Это правда. Мои ранние рисунки по сравнению с этими были суровы, гамма чаще всего ограничивалась приглушенным коричневым и серым — цветами островной зимы. Но лето пришло в мою палитру, как и в деревню, — пыльная розовость тамарисков, яркая желтизна дрока, утесника и мимозы, раскаленная белизна песка и соли, оранжевый цвет рыболовных поплавков, ярко-синее небо и красные паруса островных лодок. Новые работы тоже были в каком-то смысле суровы, но я любила эту суровость. Я чувствовала, что никогда еще не рисовала так хорошо.
Флинн тоже так сказал, выразив свое восхищение коротким кивком — мне стало жарко от гордости.

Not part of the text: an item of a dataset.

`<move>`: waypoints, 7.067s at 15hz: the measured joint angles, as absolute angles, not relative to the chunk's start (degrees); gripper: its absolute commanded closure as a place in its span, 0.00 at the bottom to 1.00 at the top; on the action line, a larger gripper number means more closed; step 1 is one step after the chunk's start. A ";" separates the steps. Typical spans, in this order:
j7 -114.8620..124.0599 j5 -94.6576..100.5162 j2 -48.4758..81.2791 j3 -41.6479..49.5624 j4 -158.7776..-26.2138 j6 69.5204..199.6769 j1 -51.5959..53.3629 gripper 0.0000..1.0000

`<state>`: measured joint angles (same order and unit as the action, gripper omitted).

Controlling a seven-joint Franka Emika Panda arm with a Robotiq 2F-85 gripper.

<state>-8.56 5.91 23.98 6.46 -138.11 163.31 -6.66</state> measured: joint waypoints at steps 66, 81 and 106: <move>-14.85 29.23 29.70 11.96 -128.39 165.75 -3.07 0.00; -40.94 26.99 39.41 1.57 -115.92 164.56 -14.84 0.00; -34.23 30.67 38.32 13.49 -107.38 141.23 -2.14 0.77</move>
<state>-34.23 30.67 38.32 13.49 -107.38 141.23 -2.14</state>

— Ты делаешь успехи, — сказал он. — Скоро сможешь открыть свою галерею.
Он сидел ко мне в профиль, прислонившись спиной к стене блокгауза, лицо полускрыто широкими обвислыми полями шляпы. Над головой у него мелькнула по теплому камню ящерка. Я пыталась поймать выражение его лица — изгиб рта, косую тень от скулы. За нами, на синей по-летнему дюне, трещали кузнечики. Флинн заметил, что я его рисую, и выпрямился.

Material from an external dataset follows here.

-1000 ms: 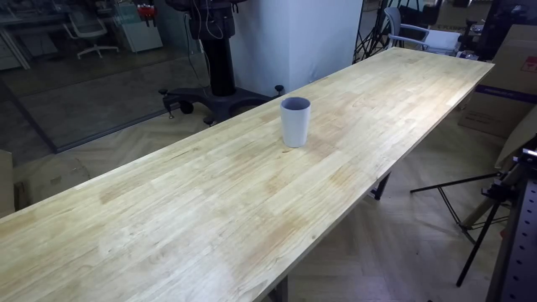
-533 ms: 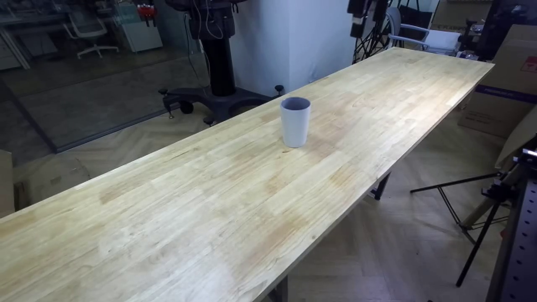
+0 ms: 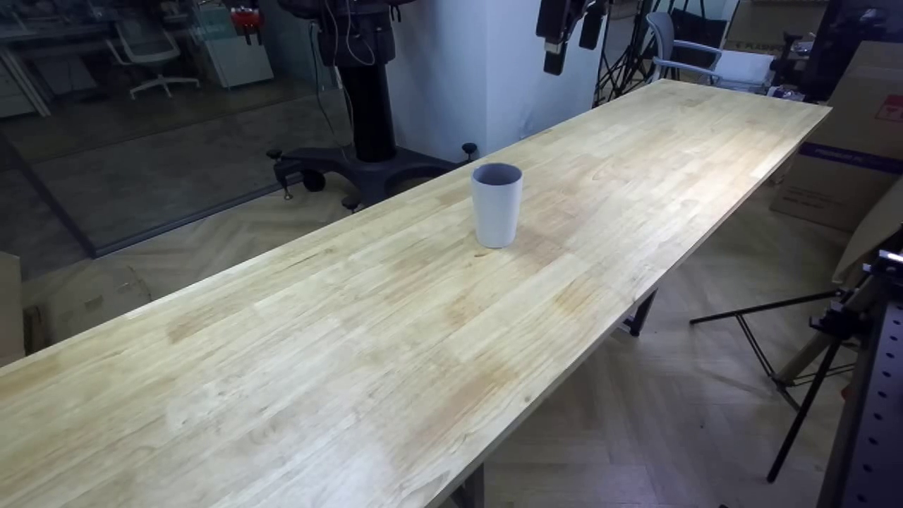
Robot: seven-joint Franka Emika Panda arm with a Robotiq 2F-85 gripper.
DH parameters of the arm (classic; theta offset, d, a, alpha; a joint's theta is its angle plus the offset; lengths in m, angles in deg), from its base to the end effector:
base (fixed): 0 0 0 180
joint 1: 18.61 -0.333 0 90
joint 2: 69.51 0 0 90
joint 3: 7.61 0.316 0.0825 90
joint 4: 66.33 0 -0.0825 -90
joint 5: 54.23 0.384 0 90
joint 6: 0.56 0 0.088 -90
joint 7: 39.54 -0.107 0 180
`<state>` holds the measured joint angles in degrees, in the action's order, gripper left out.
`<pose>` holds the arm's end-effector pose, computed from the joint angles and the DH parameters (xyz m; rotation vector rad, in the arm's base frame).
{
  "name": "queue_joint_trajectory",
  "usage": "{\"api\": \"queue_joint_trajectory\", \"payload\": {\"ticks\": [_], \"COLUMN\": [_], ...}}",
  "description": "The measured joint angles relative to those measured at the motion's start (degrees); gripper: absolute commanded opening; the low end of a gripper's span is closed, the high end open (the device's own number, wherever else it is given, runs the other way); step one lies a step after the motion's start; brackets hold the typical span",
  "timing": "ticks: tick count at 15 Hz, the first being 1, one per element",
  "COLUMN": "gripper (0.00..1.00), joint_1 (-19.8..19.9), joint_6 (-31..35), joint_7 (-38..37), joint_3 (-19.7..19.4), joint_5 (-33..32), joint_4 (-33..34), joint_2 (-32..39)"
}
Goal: Move the cup slightly to the left
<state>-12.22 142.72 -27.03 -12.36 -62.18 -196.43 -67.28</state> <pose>0.5309 -0.1035 0.3596 2.9916 0.1912 0.2511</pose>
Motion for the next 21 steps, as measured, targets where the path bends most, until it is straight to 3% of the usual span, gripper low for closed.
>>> {"api": "queue_joint_trajectory", "payload": {"ticks": [4, 11, 21], "gripper": [1.00, 1.00, 1.00], "joint_1": [-0.67, -0.78, -0.30], "joint_6": [-1.56, -2.92, -1.03], "joint_7": [4.49, 10.89, 11.97], "joint_3": [1.10, 3.47, 5.18], "joint_5": [2.93, 3.48, 3.75], "joint_4": [2.37, 14.99, 15.21], "joint_2": [4.53, 20.81, 23.58]}}
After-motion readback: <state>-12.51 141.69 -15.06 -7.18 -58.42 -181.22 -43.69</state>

— Зачем ты шевелишься? — обиженно спросила я.
— Я суеверен. Мы, ирландцы, верим, что карандашом можно украсть кусок души.
Я улыбнулась.
— Думаешь, я настолько талантлива? Это очень лестно.
— Достаточно талантлива, чтобы открыть собственную галерею. В Нанте, а может, в Париже. Здесь твой талант зря пропадает.
— Не думаю.
Флинн пожал плечами.
— Все меняется. Что угодно может случиться. А ты не можешь прятаться тут вечно.
— Не знаю, что ты имеешь в виду.
На мне было красное платье, подаренное Бриманом; шелк, почти невесомый на коже. Очень странное ощущение после многих месяцев в штанах и парусиновых рубахах, словно я опять оказалась в Париже. Босые ноги покрылись пылью дюн.
— Еще как знаешь. Ты талантливая, умная, красивая… — он прервался и на мгновение, кажется, так же растерялся, как и я. — В самом деле так, — продолжил он наконец, словно оправдываясь.
Далеко внизу Ла Гулю жил своей жизнью; дюжины лодочек испещрили воду. Я узнавала их по парусам: «Сесилия»; «Папа Шико»; «Элеонора-2»; «Мари-Жозеф» Жожо. За ними — широкая синяя гладь залива.
— Ты перестал носить свою бусинку на счастье, — вдруг заметила я.
Флинн машинально коснулся шеи.
— Да, — равнодушно сказал он. — Я сам — кузнец своего счастья.
Он оглянулся на залив.
— Отсюда кажется, все такое маленькое, правда?